◆ **WHAT TO DO**:
Only one stretch of the data is wanted: the line containing "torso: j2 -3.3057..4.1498", the line containing "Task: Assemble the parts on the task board", and every line between them, copied exactly.

▬▬▬

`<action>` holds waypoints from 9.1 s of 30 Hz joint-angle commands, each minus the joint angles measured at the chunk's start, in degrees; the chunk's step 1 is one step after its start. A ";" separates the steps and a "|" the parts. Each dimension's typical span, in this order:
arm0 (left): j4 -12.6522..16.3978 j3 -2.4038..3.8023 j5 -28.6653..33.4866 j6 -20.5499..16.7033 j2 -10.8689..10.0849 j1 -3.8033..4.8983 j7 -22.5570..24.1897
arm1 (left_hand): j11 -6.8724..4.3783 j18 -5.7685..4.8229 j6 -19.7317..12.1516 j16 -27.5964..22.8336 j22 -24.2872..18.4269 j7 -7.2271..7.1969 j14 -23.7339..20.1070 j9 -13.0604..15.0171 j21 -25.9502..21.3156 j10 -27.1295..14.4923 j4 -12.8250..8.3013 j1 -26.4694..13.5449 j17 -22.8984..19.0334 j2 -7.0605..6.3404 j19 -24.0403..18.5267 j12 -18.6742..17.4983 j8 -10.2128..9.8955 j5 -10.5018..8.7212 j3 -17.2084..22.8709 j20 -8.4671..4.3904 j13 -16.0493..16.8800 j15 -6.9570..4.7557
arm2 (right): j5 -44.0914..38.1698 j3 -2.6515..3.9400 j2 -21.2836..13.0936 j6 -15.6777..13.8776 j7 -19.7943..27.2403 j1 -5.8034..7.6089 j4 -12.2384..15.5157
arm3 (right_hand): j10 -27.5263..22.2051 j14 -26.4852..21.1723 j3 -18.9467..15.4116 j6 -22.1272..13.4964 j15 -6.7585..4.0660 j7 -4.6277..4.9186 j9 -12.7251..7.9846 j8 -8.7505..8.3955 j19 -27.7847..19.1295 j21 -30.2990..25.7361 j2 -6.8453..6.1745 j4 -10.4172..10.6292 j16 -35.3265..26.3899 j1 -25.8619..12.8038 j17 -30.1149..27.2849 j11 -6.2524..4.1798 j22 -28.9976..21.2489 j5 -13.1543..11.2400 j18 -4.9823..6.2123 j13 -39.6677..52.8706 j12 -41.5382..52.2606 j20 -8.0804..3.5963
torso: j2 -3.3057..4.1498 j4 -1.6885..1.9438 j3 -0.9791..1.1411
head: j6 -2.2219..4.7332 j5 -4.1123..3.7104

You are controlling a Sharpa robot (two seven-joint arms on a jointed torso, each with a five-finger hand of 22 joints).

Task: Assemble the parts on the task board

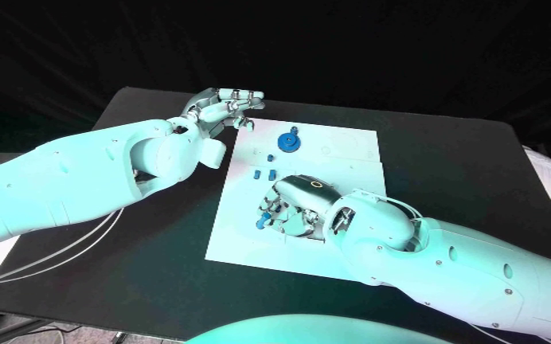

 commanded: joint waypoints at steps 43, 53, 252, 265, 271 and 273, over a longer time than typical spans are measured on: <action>0.12 0.02 -0.48 1.40 0.05 0.01 -0.34 | 0.11 0.64 -0.34 -0.02 -0.16 0.07 -0.41 -0.06 -0.47 -0.54 -0.19 -0.19 -0.31 0.58 0.12 0.57 0.36 -0.05 -0.54 0.28 -0.08 0.11 | -7.54 -0.79 1.64 -0.18 -2.42 -0.48 -0.14 | -13.18 1.03 -8.48 -10.23 2.48 0.58 -2.35 -2.29 -1.57 -2.06 -4.18 1.70 -1.24 -4.71 -3.23 2.46 -3.52 3.62 0.73 -0.24 -4.91 2.03 | -0.02 0.01 -0.01 | -0.11 -0.13; -0.01 -0.01 -0.48 1.61 0.00 -0.01 -0.52 | 0.12 0.63 -0.36 -0.05 -0.17 0.07 -0.43 -0.07 -0.48 -0.61 -0.19 -0.20 -0.37 0.57 0.12 0.57 0.37 -0.06 -0.58 0.29 -0.08 0.12 | -1.62 -0.17 -3.81 -9.60 0.28 -0.56 3.20 | -12.13 0.72 -12.09 -11.67 2.26 1.08 -2.29 -1.85 -2.04 -3.27 -3.27 1.59 -1.95 -3.42 -4.60 2.05 -5.47 4.16 1.10 0.19 -2.39 2.09 | -0.17 -0.13 0.07 | 0.68 -1.35; 1.28 -0.68 -0.49 2.47 -1.67 -1.69 -1.21 | 0.15 0.64 -0.48 -0.11 -0.36 0.08 -0.62 -0.06 -0.74 -1.03 -0.20 -0.34 -0.79 0.70 0.17 1.01 0.55 -0.04 -0.99 0.35 -0.07 0.17 | -2.46 1.66 -23.80 -0.98 -19.54 -5.77 7.65 | 14.17 4.25 -35.78 -6.51 -2.60 -2.41 11.44 10.02 3.74 7.67 5.57 12.42 10.25 -5.52 17.26 -4.12 12.79 12.96 -1.89 71.65 59.92 -2.42 | -1.45 -4.57 0.03 | 1.20 -5.75; 1.41 -0.68 -0.49 2.57 -1.88 -1.69 -1.37 | 0.15 0.64 -0.48 -0.11 -0.36 0.08 -0.62 -0.06 -0.74 -1.03 -0.20 -0.34 -0.79 0.70 0.17 1.01 0.55 -0.04 -0.99 0.35 -0.07 0.17 | -13.32 1.34 -21.20 6.85 -19.36 -6.11 6.39 | 13.71 4.21 -32.41 -6.08 -2.89 -2.67 11.75 9.64 3.58 7.67 4.51 8.86 10.25 1.00 17.48 -4.43 13.01 6.01 -1.91 71.56 59.16 -2.65 | -1.47 -4.67 0.05 | 0.96 -5.17; 1.46 -0.67 -0.49 2.71 -1.86 -1.69 -1.44 | 0.15 0.64 -0.48 -0.11 -0.36 0.08 -0.62 -0.06 -0.74 -1.03 -0.20 -0.34 -0.79 0.70 0.17 1.01 0.55 -0.04 -0.99 0.35 -0.07 0.17 | -15.14 1.10 -20.08 8.90 -19.40 -6.26 5.86 | 13.39 4.23 -29.34 -5.77 -2.89 -2.59 11.56 9.09 3.61 7.79 4.46 6.42 10.34 4.47 17.78 -4.41 13.30 5.80 -1.97 71.46 58.73 -2.71 | -1.46 -4.57 0.05 | 0.80 -5.24; 1.47 -0.67 -0.49 2.72 -1.87 -1.69 -1.47 | 0.15 0.64 -0.48 -0.10 -0.41 0.08 -0.67 -0.05 -0.82 -1.08 -0.23 -0.32 -0.84 0.79 0.16 1.17 0.62 -0.03 -1.05 0.35 -0.06 0.17 | -15.31 1.06 -19.91 9.14 -19.44 -6.29 5.77 | 13.29 4.24 -28.08 -5.62 -2.90 -2.56 11.45 8.86 3.60 7.80 4.70 5.82 10.36 5.24 17.85 -4.43 13.35 6.86 -1.98 71.42 58.59 -2.72 | -1.44 -4.57 0.06 | 0.74 -5.23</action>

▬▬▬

◆ **EXPECTED ANSWER**:
torso: j2 -3.3057..4.1498 j4 -1.6885..1.9438 j3 -0.9791..1.1411
head: j6 -2.2219..4.7332 j5 -4.1123..3.7104

You are controlling a Sharpa robot (two seven-joint arms on a jointed torso, each with a five-finger hand of 22 joints).

Task: Assemble the parts on the task board

What the exercise asked for is now done.